Pierre Gramegna: La CE travaille sur une proposition de consolidation de la base d'imposition, cependant elle n'est pas toujours prête. Nous acceptons l'idée de réduire les différences entre les bases d'imposition, mais nous estimons qu'il faut laisser aux Etats membres une certaine marge de manoeuvre.

RZECZPOSPOLITA: Si l'on parle des impôts, quelle est la position du Luxembourg concernant l'impôt sur les transactions financières envisagé par les 11 Etats membres de l'UE?

Pierre Gramegna: Nous sommes fermement opposés à cette idée. Certes, les 11 Etats membres qui ont l'intention d'introduire cet impôt, ont obtenu une autorisation de la CE et des autres membres de l'UE. Ceci est effectué dans le cadre d'une coopération renforcée entre eux. Cependant, ces 11 Etats membres doivent respecter la volonté des autres 17 pays. Or, il existe un risque important que cet impôt, en fonction de ca structure, ait un impact sur les pays qui ne l'ont pas accepté. De plus, nous sommes concernés par le fait que les discussions entre les 11 pays ne sont pas menées de manière transparente, bien que la procédure de coopération renforcée l'exige.

RZECZPOSPOLITA: Le statut de paradis fiscal attribué au Luxembourg est motivé non pas par les taux d'imposition faibles, mais plutôt par un niveau élevé du secret bancaire qui, selon les critiques, permet aux étrangers de cacher les revenus aux autorités fiscales nationales. Cette question est apparue récemment dans le contexte des sanctions contre la Russie, car plusieurs opérateurs économiques russes placent leur argent justement au Luxembourg.

Pierre Gramegna: Nous appliquons toutes les sanctions de 'UE à l'encontre de la Russie. D'ailleurs, indépendamment des sanctions, en matière du secret bancaire nous nous conformons à toutes les règles de l'UE. De plus, en mars nous avons accepté de participer à l'échange automatique des informations concernant les dépôts dans les banques. Ceci devrait réduire au silence toutes les allégations que nous aidons les étrangers dans le procédé d'évasion fiscale.

RZECZPOSPOLITA: Peut-être le Luxembourg, du fait d'être un abri pour les capitaux russes, devrait-il appliquer des sanctions plus restrictives que l'ensemble de l'UE?

Pierre Gramegna: Pourquoi ferions-nous cela? Pourquoi quiconque dans l'UE devrait faire plus que les autres? Personne n'attend cela de la Pologne et ne devrait l'attendre du Luxembourg. Toutefois, nous appliquerons toutes les sanctions que l'UE imposera solidairement sur la Russie.

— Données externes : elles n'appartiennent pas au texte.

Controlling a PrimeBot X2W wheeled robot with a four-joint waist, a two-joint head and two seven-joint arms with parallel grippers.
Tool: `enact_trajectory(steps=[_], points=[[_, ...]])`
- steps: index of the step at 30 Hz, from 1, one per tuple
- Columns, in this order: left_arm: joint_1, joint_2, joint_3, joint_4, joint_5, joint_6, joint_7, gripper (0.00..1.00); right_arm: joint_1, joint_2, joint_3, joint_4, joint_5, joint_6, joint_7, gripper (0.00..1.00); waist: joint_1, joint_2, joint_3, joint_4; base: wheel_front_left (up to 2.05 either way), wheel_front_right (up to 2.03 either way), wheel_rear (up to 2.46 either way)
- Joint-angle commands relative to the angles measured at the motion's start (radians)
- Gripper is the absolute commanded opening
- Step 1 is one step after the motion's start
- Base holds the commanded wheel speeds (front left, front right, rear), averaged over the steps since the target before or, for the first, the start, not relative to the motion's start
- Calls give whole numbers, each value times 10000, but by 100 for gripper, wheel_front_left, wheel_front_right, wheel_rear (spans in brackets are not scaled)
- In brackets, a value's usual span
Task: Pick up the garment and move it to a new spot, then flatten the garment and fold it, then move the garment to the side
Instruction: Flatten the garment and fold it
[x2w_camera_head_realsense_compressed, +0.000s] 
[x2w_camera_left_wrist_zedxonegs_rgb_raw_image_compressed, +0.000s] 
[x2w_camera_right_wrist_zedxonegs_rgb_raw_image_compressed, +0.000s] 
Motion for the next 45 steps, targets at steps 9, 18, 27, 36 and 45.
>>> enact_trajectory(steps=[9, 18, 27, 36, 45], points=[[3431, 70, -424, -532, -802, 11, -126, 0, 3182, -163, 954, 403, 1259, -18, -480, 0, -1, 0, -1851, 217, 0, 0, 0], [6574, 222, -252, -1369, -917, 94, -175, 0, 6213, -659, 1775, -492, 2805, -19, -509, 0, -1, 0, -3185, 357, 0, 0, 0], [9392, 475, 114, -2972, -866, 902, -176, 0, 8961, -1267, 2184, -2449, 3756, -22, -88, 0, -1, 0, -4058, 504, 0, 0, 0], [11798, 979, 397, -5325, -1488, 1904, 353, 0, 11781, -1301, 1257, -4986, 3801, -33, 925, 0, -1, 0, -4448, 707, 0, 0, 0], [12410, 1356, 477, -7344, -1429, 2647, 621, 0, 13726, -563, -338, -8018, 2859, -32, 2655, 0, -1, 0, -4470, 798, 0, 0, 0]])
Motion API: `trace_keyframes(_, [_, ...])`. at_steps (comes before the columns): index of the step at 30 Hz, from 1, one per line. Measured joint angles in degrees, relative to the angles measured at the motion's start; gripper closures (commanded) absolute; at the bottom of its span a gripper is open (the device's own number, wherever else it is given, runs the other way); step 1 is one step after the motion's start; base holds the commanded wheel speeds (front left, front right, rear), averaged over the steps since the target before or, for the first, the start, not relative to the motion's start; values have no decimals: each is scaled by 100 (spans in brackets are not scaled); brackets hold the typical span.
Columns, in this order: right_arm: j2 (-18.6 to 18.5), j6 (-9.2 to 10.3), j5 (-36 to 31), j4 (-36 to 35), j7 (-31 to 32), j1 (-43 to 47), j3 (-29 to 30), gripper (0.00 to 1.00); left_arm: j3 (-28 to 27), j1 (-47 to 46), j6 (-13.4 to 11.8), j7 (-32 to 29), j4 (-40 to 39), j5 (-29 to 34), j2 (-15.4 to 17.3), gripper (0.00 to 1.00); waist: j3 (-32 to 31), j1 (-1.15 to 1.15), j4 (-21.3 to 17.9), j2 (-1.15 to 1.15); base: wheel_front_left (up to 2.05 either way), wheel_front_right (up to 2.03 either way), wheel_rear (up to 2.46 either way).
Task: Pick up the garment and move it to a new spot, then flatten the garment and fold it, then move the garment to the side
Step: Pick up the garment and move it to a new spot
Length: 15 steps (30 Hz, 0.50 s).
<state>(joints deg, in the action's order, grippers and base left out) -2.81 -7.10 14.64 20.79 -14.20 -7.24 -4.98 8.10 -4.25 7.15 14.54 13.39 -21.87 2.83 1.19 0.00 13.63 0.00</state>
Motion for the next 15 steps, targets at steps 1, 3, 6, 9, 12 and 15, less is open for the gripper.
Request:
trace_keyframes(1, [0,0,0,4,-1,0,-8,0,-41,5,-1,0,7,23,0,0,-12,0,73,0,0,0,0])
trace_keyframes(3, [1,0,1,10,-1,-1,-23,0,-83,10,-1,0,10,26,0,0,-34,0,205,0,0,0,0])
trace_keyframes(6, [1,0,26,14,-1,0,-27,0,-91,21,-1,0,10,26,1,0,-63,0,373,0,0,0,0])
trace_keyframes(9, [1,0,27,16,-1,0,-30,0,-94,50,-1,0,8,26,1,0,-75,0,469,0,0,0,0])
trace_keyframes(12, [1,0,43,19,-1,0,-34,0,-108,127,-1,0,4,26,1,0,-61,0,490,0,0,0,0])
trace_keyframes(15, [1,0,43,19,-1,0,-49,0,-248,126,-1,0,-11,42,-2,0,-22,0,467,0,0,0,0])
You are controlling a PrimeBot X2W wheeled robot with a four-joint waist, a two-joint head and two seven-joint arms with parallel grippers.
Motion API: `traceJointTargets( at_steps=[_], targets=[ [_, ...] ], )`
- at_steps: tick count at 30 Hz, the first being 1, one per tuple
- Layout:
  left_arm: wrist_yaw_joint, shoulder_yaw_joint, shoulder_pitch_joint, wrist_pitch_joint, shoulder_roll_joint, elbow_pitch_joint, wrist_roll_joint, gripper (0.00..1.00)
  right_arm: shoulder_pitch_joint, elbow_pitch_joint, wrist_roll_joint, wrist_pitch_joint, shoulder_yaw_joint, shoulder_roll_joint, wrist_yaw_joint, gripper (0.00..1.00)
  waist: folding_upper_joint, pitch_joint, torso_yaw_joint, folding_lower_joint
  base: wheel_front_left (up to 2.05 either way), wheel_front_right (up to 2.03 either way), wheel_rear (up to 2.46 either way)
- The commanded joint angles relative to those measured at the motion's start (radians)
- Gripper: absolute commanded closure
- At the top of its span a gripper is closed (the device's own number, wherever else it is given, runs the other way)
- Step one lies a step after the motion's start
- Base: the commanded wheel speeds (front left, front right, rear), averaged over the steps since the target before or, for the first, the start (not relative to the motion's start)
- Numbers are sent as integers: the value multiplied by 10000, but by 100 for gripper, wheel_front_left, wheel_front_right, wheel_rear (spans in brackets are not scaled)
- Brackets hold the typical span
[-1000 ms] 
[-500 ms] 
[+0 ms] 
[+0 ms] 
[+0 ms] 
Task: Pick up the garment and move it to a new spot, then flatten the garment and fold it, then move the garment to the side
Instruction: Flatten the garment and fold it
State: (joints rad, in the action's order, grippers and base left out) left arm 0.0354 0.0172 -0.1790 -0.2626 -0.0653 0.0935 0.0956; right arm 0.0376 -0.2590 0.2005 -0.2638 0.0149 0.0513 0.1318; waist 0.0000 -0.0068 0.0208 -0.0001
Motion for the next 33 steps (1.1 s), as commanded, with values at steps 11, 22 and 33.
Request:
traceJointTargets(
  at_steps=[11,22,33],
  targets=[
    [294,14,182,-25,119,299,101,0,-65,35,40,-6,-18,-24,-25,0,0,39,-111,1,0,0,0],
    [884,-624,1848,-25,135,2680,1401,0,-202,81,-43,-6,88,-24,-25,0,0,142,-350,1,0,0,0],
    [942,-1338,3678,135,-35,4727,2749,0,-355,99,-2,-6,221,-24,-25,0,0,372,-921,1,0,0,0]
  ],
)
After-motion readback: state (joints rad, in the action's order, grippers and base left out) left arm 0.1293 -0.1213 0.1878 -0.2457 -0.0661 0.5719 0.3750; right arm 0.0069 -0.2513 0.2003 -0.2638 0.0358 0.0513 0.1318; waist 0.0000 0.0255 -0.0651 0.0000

RZECZPOSPOLITA: Lorsque, l'année dernière, le Chypre a eu besoin d'une aide financière internationale pour sauver les banques de la faillite, le Luxembourg était placé parmi les Etats qui ont également un secteur bancaire trop vaste par rapport à l'économie. Comment évaluez-vous la résistance de votre pays à d'éventuels problèmes des banques?

Pierre Gramegna: Nous sommes l'un des rares pays à qui les trois agences de notation de référence ont attribué la note la plus élevée dans le domaine de la qualité de crédit (AAA). Elles l'ont fait parce que notre secteur bancaire est sain. Il s'est avéré résistant à la dernière crise financière.

Par ailleurs, nous avons une dette publique parmi les plus basses dans l'UE par rapport au PIB (24 pour cent - note de la rédaction). De plus, la taille de notre secteur bancaire devrait être évaluée non seulement par rapport à notre propre économie, mais plutôt par rapport à toute l'économie européenne. Dans l'UE, nous avons après tout un marché commun et 95 pour cent des services fournis par les banques luxembourgeoises sont des services transfrontaliers. Les banques d'origine luxembourgeoise – elles sont 5 parmi 151 banques qui opèrent au Luxembourg – ne sont pas grandes. Cela nous distingue du Chypre ou de l'Islande. Une autre différence réside dans le fait que le secteur financier luxembourgeois est diversifié. A part les banques nous avons beaucoup de gestionnaires de fonds qui gèrent les actifs d'une valeur de 2 600 milliards d'euro. A cet égard nous nous plaçons à la deuxième position, après les Etats-Unis. Nous avons également des autorités de surveillance strictes. En conséquence, j'accorde une grande confiance à notre secteur bancaire.